La clé de cette hypothèse est la dentition des sauropodes. Leurs dents ressemblent à de simples piquets ou ciseaux, efficaces pour déchirer les feuilles mais peu adaptées à la mastication. Contrairement aux vaches modernes, qui possèdent un estomac à plusieurs chambres, les sauropodes n'avaient pas de structures comparables. Par conséquent, ils comptaient largement sur les bactéries intestinales et le broyage mécanique par les gastrolithes pour traiter les aliments, une opinion confortée par l'absence de marques de mastication étendues sur leurs mâchoires.
Les premières découvertes de fossiles faisaient fréquemment état de pierres lisses incrustées dans la région abdominale des spécimens de sauropodes. Les paléontologues en ont donc déduit que ces roches fonctionnaient comme des moulins gastriques.
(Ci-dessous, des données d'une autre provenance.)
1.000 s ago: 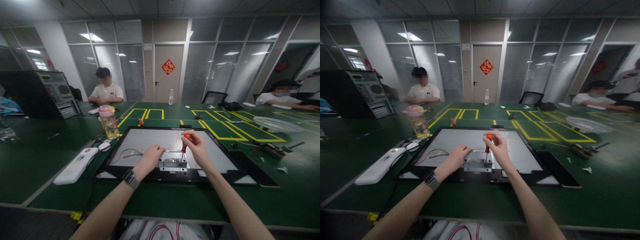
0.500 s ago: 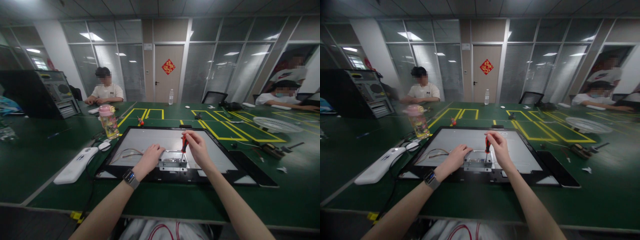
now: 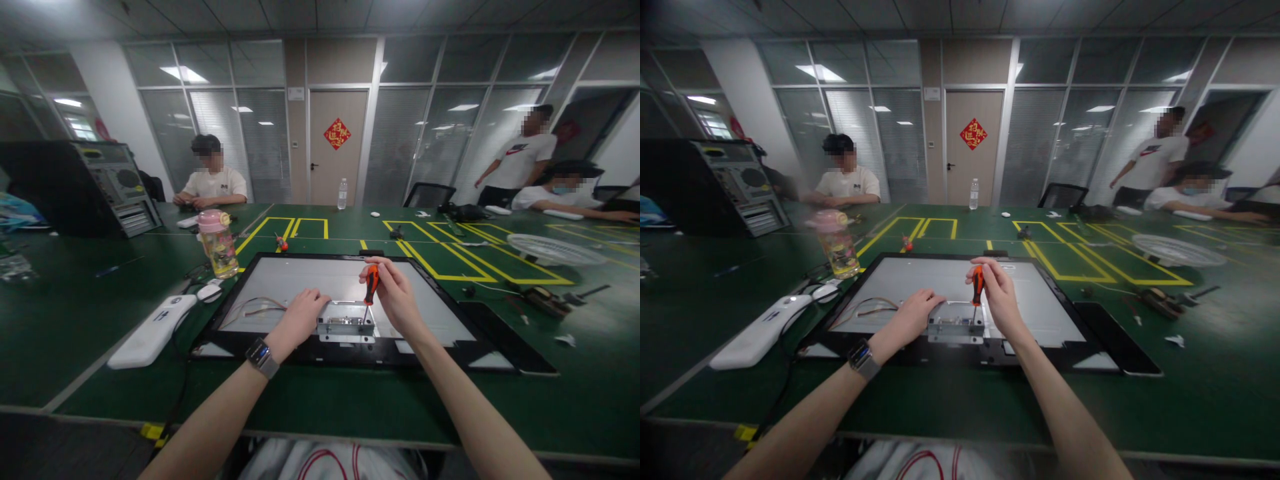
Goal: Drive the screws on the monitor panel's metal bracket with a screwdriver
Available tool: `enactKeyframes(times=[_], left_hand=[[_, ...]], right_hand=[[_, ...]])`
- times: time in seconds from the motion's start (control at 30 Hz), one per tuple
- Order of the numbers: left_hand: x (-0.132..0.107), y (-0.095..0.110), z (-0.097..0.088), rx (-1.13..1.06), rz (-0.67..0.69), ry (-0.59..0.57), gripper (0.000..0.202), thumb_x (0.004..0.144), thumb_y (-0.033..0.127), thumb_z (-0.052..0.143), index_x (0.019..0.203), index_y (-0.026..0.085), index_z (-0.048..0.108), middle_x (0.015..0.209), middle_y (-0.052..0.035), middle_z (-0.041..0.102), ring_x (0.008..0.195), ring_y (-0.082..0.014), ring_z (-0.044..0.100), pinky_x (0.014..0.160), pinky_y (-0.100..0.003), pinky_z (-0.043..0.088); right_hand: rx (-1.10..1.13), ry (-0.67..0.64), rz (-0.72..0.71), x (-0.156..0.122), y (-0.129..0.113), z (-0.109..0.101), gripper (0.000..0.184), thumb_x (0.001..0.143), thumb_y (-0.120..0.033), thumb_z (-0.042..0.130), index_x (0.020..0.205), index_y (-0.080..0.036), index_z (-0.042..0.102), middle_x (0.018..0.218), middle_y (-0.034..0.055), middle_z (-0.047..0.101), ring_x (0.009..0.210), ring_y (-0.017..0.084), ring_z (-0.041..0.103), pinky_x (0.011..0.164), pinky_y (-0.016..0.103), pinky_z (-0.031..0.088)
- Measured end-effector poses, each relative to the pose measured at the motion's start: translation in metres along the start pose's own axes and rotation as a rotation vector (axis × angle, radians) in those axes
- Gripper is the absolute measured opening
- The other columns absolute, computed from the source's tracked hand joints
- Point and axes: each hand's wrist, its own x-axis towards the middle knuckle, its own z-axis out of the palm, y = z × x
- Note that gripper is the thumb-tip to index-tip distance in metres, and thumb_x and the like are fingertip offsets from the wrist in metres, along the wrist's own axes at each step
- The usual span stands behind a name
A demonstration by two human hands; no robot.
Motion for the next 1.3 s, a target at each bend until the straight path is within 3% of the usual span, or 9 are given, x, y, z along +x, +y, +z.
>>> enactKeyframes(times=[0.17,0.37,0.6,0.83,1.03,1.3], left_hand=[[-0.001,0.000,-0.001,-0.015,0.003,0.007,0.051,0.087,-0.004,0.041,0.130,0.018,0.057,0.116,-0.0106,0.059,0.106,-0.0243,0.053,0.094,-0.036,0.045],[-0.001,0.000,-0.001,-0.008,0.001,0.009,0.053,0.086,-0.006,0.041,0.129,0.019,0.057,0.116,-0.0097,0.059,0.106,-0.0239,0.053,0.094,-0.036,0.045],[-0.001,-0.001,0.001,-0.008,0.008,0.015,0.054,0.084,-0.006,0.040,0.129,0.018,0.058,0.116,-0.0097,0.059,0.106,-0.0242,0.053,0.094,-0.036,0.046],[0.000,-0.001,0.002,0.003,0.011,0.024,0.050,0.087,-0.003,0.041,0.129,0.019,0.057,0.114,-0.0095,0.059,0.105,-0.0235,0.053,0.094,-0.036,0.046],[-0.002,-0.002,0.003,0.003,0.009,0.034,0.050,0.087,-0.004,0.041,0.128,0.019,0.057,0.115,-0.0094,0.059,0.105,-0.0236,0.053,0.093,-0.036,0.046],[0.000,-0.003,0.005,0.016,0.007,0.029,0.052,0.086,-0.004,0.041,0.129,0.020,0.057,0.114,-0.0087,0.059,0.105,-0.0233,0.053,0.091,-0.035,0.046]], right_hand=[[-0.119,0.027,-0.049,0.000,0.002,-0.003,0.020,0.085,-0.045,0.070,0.085,-0.026,0.072,0.085,0.0020,0.064,0.081,0.018,0.061,0.073,0.030,0.049],[-0.116,-0.013,-0.025,0.000,0.004,-0.005,0.023,0.091,-0.042,0.062,0.106,-0.027,0.071,0.088,0.0030,0.068,0.085,0.020,0.064,0.081,0.036,0.051],[-0.155,-0.064,-0.062,0.000,0.002,-0.005,0.024,0.093,-0.039,0.057,0.108,-0.027,0.072,0.096,0.0053,0.072,0.092,0.022,0.067,0.091,0.042,0.051],[-0.355,0.031,-0.193,-0.002,-0.003,-0.001,0.012,0.080,-0.029,0.073,0.092,-0.027,0.073,0.091,0.0030,0.063,0.086,0.019,0.062,0.079,0.034,0.052],[-0.303,0.043,-0.157,-0.002,-0.003,-0.002,0.019,0.092,-0.029,0.056,0.098,-0.026,0.073,0.093,0.0044,0.070,0.089,0.020,0.066,0.082,0.036,0.053],[-0.362,0.055,-0.180,-0.002,-0.008,-0.001,0.008,0.084,-0.031,0.069,0.088,-0.025,0.072,0.088,0.0025,0.061,0.080,0.018,0.061,0.071,0.031,0.051]])
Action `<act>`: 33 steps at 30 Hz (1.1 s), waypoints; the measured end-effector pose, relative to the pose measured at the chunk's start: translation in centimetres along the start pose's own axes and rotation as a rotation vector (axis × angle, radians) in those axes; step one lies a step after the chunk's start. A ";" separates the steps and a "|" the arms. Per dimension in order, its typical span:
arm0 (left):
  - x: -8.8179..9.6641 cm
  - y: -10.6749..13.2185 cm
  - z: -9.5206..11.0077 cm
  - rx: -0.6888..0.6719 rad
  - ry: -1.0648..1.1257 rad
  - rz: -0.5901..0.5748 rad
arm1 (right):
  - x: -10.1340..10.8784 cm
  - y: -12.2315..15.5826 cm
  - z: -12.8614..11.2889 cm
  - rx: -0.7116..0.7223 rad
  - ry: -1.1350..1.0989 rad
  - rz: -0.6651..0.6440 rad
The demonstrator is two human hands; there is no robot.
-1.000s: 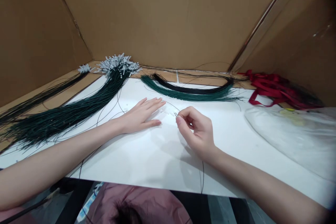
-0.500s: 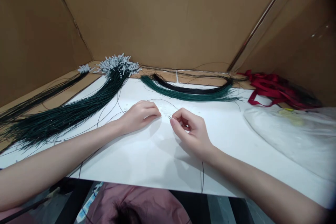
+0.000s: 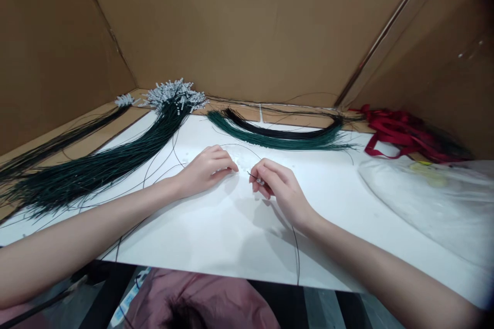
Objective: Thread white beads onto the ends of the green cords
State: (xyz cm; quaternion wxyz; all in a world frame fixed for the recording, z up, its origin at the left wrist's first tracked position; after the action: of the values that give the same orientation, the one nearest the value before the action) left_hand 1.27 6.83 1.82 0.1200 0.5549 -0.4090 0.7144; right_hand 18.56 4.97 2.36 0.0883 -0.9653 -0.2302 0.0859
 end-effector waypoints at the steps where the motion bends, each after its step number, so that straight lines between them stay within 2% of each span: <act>1: 0.1 0.0 0.0 0.004 -0.001 0.009 | 0.0 0.0 0.0 0.009 0.021 -0.004; 5: 0.9 0.3 0.2 0.043 0.059 0.053 | 0.0 0.1 0.2 0.023 0.063 -0.021; 10: 2.4 0.8 0.6 0.153 0.269 0.095 | -0.5 0.1 0.6 -0.006 0.169 -0.088; 17: 2.5 1.2 1.5 0.226 0.635 0.076 | -0.9 0.1 0.3 0.018 0.212 -0.119; 26: 2.9 1.3 1.9 0.265 0.836 0.064 | -0.9 0.2 0.2 0.040 0.219 -0.126; 33: 2.6 1.3 2.2 0.278 0.829 0.039 | -1.0 0.1 0.4 0.057 0.214 -0.134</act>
State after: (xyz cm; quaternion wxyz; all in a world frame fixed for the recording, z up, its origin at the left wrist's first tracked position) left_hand 1.10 3.68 3.67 0.1847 0.2243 -0.2364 0.9272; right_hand 17.69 4.48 2.09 0.1455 -0.9484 -0.2811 -0.0174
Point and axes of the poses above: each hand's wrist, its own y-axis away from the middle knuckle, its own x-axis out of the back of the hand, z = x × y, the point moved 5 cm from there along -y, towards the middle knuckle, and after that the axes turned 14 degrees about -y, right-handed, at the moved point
Pourtant, une étude de 2006 dans les Actes de la Royal Society B a contesté ce point de vue, notant que les pierres étaient polies plutôt qu'abrasives, suggérant qu'elles n'avaient peut-être pas été activement barattées. L'auteur principal, Oliver Wings, a ensuite développé ce scepticisme dans un article de Fossil Record de 2014, affirmant que de nombreux prétendus gastrolithes étaient en réalité des dépôts pyroclastiques volcaniques qui ont migré dans le tube digestif post mortem ou via l'érosion.
Malgré ces débats, la majorité de la communauté scientifique reste favorable à l’hypothèse du gastrolithe, le considérant comme une adaptation plausible pour digérer les fibres végétales coriaces. La paléontologie repose par nature sur l'inférence à partir de preuves limitées (os, coquilles d'œufs et contexte sédimentaire), ce qui rend les conclusions définitives difficiles. Même si de futures découvertes, voire la technologie des machines à voyager dans le temps, pourraient régler la question, le consensus actuel souligne la remarquable ingéniosité digestive des sauropodes.